Penner, who with her husband Larry has a personal menagerie of two cats, three dogs, one turtle and five goldfish, says the society can count on several health care professionals and technicians for help. Two local mushers, for example, are ready to assist with dog shots, clippings, and minor ailments, and a couple of biologists don’t mind being called on to stitch up wounds or microchip pets for an identification program.
The community at large supports their initiatives as well. “I’ll be shopping in the grocery store and people will give me money and ask me to give it to the animal shelter,” she says. In 2003, the society collected almost $2000 from donation jars around Fort Smith. “That’s almost one dollar for every resident.”
It’s good that there are caring people with some knowledge who can help out, but vets caution there are some things they might not know that could be lethal for non-human patients: for instance, the fact that Tylenol kills cats. (For that reason, Overell holds lectures on animal health care — and their important differences from human care — in the communities he serves.)
People who like animals also act as community liaisons for visiting vets. They’ll book appointments, look after accommodations and meals, and help with reception at the clinic, among other tasks.
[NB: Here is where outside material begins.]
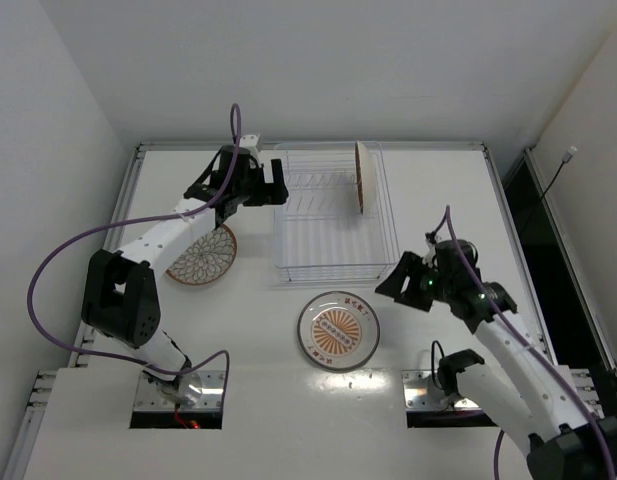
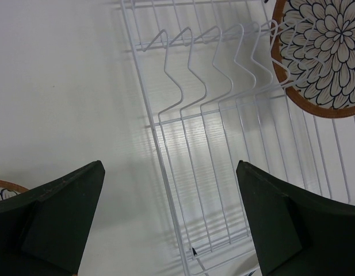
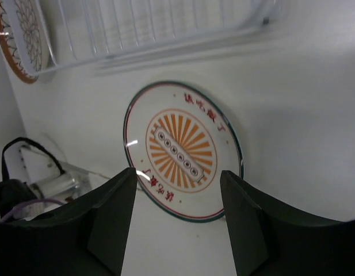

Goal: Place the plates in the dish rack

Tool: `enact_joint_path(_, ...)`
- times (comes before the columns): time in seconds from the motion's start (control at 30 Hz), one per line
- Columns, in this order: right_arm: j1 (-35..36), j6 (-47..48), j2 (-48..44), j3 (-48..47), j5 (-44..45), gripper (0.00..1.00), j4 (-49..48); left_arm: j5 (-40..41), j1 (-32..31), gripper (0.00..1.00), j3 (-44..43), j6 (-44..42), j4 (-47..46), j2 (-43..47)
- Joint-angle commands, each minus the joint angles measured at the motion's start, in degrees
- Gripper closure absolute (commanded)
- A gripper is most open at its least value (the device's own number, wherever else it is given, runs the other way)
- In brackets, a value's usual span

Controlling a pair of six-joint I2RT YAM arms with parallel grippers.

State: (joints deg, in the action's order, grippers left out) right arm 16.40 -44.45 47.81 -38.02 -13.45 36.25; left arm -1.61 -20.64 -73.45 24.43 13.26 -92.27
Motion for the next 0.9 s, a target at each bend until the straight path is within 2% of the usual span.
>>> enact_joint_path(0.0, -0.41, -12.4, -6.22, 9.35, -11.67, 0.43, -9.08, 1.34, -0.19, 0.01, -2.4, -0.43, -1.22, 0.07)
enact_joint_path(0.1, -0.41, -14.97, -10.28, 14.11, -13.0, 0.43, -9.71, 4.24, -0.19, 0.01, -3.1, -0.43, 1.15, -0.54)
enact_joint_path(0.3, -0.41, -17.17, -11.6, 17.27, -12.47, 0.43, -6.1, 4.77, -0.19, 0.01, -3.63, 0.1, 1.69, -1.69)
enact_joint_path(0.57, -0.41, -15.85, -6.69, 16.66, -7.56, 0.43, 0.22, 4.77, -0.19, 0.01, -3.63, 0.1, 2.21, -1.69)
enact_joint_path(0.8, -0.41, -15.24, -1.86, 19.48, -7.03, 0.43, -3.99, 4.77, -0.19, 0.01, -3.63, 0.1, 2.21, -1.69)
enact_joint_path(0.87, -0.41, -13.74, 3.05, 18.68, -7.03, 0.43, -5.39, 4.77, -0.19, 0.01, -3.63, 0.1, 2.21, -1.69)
In Iqaluit, the Rotary Club has been acting as a broker and coordinator for such visits for the last 20 years. While resident vets have come and gone, a vet clinic from Montreal has been coming up every spring and fall for years. Bruce Rigby, who’s been involved in the club’s vet program for the past decade, guesses there are more people with pets than without in the growing territorial capital, and believes the biannual arrangement might not be enough anymore.
“The volume is quite substantial. I think we may be reaching a critical point,” says Rigby, noting recent visits have lasted seven to 10 days (longer in spring). At the last clinic alone, the vets saw between 130 to 140 animals.
As in Fort Smith, a community-wide willingness to help animals exists in Iqaluit, Rigby says. Local businesses chip in to make the service affordable for owners and vets alike, with hotels and airlines easing the heavy cost of transportation and accommodation. The Iqaluit Research Centre lends its facilities for the clinics, where everything from general check-ups to surgery takes place. (Sometimes it gets hairy if there happens to be a lot of research going on at the same time, Rigby adds, but mostly no one minds such a place doing double-duty.)
The lack of a resident veterinarian still makes some people nervous. Deb Bisson weighed her options very carefully when she decided she wanted a dog. She had had dogs and horses before moving to Inuvik from Vancouver, but she wasn’t sure she was prepared to shoulder the responsibility of a pet again if she couldn’t care for it as well as she felt she ought to.
The network of dog-savvy people in Inuvik, including a biologist who serves as a vet’s assistant, the regular visits from Overell and his availability for phone consultations, and the plethora of information available to her on the World Wide Web eventually convinced Bisson.
“All that (support) offered me the comfort I needed,” she says. Jessie came into her life in August 2003, and she adopted a second dog, Willow, last Easter.
Jen and Allen Hayward had also wanted to take their time finding a dog, but fate had different plans.
Early one cold morning two years ago, a colleague of Jen’s found a freezing three-week-old puppy. Soon the Haywards found themselves with a new dog, Rudy, who was fine after he warmed up. A few months later they had a frightening experience. They were outside playing when Rudy caught a ball in the eye.
They couldn’t see an injury and he appeared to be fine, but a few hours later the eye started rolling back in his head, his balance was off, and he seemed a little out of it.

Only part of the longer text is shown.